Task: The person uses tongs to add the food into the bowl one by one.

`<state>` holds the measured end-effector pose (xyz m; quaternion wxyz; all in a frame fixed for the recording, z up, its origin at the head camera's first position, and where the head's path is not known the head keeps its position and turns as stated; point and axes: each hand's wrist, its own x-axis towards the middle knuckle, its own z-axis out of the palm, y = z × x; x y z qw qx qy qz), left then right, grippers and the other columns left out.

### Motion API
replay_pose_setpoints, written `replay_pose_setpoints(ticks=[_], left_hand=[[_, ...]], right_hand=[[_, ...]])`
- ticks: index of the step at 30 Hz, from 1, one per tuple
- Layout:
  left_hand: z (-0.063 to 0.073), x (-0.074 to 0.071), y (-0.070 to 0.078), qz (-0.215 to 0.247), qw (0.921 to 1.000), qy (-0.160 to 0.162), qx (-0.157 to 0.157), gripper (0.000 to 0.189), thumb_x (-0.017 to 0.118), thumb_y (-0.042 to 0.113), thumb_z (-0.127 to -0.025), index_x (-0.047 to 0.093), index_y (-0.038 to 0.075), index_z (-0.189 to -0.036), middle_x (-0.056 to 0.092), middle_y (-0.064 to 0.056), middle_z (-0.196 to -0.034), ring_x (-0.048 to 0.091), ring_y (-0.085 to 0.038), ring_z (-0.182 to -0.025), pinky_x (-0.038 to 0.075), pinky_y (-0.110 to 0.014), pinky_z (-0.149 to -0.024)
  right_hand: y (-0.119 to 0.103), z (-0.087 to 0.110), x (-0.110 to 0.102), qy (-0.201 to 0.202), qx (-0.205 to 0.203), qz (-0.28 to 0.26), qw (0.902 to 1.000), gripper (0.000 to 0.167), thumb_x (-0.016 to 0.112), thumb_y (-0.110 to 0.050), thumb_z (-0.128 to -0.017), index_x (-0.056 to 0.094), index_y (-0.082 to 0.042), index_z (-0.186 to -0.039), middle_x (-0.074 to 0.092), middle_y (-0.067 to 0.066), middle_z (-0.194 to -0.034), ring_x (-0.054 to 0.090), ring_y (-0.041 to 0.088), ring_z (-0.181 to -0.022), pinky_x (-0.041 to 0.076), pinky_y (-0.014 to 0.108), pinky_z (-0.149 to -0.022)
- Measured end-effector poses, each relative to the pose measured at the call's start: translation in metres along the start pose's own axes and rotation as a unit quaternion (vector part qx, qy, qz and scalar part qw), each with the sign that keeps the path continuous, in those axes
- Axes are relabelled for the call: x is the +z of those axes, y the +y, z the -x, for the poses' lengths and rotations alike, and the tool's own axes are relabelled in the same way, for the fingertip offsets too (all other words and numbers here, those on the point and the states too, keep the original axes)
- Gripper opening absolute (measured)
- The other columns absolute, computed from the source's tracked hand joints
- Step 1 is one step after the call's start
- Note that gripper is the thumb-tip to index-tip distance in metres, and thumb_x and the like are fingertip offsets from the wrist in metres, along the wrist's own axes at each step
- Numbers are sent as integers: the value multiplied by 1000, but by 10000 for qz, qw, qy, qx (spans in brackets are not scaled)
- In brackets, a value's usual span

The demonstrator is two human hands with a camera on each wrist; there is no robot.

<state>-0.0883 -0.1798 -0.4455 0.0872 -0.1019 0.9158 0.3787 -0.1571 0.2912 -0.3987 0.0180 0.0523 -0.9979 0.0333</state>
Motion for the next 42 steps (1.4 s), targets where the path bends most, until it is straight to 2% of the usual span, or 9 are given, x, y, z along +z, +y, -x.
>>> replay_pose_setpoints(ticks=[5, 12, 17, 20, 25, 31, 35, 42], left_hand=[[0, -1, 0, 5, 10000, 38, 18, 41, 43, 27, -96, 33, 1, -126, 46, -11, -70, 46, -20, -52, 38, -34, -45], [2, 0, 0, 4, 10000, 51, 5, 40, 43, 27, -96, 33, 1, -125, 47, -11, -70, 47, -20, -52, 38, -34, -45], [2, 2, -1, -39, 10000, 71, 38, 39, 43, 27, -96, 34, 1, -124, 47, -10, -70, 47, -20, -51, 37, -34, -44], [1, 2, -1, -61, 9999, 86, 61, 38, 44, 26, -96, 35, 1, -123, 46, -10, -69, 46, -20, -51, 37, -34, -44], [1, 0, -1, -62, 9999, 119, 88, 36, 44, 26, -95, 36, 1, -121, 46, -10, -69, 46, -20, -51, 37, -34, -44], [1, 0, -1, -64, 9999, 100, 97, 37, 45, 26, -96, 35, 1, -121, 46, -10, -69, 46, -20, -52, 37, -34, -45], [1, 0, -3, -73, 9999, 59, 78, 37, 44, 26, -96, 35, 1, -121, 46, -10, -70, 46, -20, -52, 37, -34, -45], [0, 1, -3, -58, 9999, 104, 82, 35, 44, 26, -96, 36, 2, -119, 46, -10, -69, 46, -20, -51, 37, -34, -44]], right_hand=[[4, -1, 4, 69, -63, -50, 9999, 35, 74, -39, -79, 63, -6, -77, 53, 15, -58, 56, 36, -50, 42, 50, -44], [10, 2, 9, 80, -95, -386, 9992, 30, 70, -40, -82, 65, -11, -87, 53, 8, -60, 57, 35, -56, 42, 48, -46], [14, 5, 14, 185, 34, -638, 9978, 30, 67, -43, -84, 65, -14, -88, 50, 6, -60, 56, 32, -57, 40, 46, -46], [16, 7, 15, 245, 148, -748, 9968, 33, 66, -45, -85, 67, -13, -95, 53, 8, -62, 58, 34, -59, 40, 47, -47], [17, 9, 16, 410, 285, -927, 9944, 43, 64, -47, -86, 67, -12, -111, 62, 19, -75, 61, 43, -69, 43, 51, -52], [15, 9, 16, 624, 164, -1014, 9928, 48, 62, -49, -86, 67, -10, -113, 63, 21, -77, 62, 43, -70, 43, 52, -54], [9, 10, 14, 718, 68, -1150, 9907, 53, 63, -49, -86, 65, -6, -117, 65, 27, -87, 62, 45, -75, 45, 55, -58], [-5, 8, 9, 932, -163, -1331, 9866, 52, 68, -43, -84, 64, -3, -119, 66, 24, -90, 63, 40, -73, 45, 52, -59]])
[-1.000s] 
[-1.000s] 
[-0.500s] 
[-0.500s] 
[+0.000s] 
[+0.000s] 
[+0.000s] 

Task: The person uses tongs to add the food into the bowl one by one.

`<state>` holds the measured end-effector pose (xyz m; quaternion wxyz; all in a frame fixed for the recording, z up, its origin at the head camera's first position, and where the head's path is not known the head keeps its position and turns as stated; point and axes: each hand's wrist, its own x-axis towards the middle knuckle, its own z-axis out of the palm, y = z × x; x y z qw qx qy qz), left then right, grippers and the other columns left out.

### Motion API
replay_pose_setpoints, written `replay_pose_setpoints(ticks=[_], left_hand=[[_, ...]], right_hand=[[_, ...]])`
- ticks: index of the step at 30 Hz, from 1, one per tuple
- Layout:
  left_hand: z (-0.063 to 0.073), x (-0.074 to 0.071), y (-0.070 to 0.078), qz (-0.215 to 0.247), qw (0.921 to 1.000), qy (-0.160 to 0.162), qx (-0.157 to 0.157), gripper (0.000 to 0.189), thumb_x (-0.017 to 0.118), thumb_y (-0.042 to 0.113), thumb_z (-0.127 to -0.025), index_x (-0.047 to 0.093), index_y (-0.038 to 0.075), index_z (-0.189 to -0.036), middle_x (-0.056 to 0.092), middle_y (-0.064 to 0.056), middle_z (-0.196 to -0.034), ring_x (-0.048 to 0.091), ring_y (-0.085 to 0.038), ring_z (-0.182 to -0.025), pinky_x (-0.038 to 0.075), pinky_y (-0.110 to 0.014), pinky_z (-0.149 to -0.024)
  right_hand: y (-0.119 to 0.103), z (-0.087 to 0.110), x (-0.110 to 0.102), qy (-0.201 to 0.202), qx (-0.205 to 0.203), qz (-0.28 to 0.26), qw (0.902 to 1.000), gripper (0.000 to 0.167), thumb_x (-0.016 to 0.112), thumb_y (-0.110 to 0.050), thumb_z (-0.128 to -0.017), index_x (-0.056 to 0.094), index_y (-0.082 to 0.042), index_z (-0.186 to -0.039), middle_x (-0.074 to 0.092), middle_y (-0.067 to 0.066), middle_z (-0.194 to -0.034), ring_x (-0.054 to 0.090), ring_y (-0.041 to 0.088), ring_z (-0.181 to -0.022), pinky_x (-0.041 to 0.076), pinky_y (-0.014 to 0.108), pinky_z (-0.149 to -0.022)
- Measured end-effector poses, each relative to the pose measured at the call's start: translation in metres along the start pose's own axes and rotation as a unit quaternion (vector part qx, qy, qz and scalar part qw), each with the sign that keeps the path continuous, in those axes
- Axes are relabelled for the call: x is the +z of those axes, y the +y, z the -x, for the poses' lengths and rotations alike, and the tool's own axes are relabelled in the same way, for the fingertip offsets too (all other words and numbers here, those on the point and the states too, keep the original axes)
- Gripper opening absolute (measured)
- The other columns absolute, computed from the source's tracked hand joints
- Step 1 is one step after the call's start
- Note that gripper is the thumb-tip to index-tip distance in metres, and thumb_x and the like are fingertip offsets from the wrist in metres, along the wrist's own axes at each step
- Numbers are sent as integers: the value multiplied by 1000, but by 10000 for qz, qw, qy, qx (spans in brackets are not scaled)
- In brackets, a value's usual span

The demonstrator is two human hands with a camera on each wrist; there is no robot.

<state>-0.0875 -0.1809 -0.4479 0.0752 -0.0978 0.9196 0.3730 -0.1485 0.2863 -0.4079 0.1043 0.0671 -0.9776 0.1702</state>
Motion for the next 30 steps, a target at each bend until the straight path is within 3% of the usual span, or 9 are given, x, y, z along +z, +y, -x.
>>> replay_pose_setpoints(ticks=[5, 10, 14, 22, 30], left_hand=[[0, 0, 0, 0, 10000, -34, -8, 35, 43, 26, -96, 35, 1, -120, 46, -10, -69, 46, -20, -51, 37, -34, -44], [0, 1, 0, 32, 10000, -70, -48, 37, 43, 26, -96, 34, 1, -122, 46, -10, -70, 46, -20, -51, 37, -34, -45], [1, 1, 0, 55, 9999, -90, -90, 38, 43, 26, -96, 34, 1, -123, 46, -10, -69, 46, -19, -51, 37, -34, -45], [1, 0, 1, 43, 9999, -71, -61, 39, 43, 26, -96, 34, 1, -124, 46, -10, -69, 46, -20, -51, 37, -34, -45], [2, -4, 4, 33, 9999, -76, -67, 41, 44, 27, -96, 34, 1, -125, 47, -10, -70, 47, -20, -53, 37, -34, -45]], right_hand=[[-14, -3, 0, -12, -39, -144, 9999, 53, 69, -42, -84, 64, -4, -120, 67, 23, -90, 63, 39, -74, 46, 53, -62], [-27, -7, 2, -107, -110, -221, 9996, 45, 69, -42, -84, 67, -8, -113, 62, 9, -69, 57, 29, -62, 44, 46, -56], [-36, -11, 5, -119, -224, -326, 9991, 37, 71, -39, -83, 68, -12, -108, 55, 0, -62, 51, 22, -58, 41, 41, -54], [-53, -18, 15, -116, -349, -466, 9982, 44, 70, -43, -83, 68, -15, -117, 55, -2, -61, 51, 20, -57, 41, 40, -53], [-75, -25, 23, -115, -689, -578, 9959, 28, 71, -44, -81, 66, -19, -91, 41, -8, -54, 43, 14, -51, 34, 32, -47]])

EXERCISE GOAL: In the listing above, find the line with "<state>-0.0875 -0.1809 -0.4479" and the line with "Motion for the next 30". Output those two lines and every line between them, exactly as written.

FINAL ANSWER:
<state>-0.0875 -0.1809 -0.4479 0.0752 -0.0978 0.9196 0.3730 -0.1485 0.2863 -0.4079 0.1043 0.0671 -0.9776 0.1702</state>
Motion for the next 30 steps, a target at each bend until the straight path is within 3% of the usual span, or 9 are given, x, y, z along +z, +y, -x.

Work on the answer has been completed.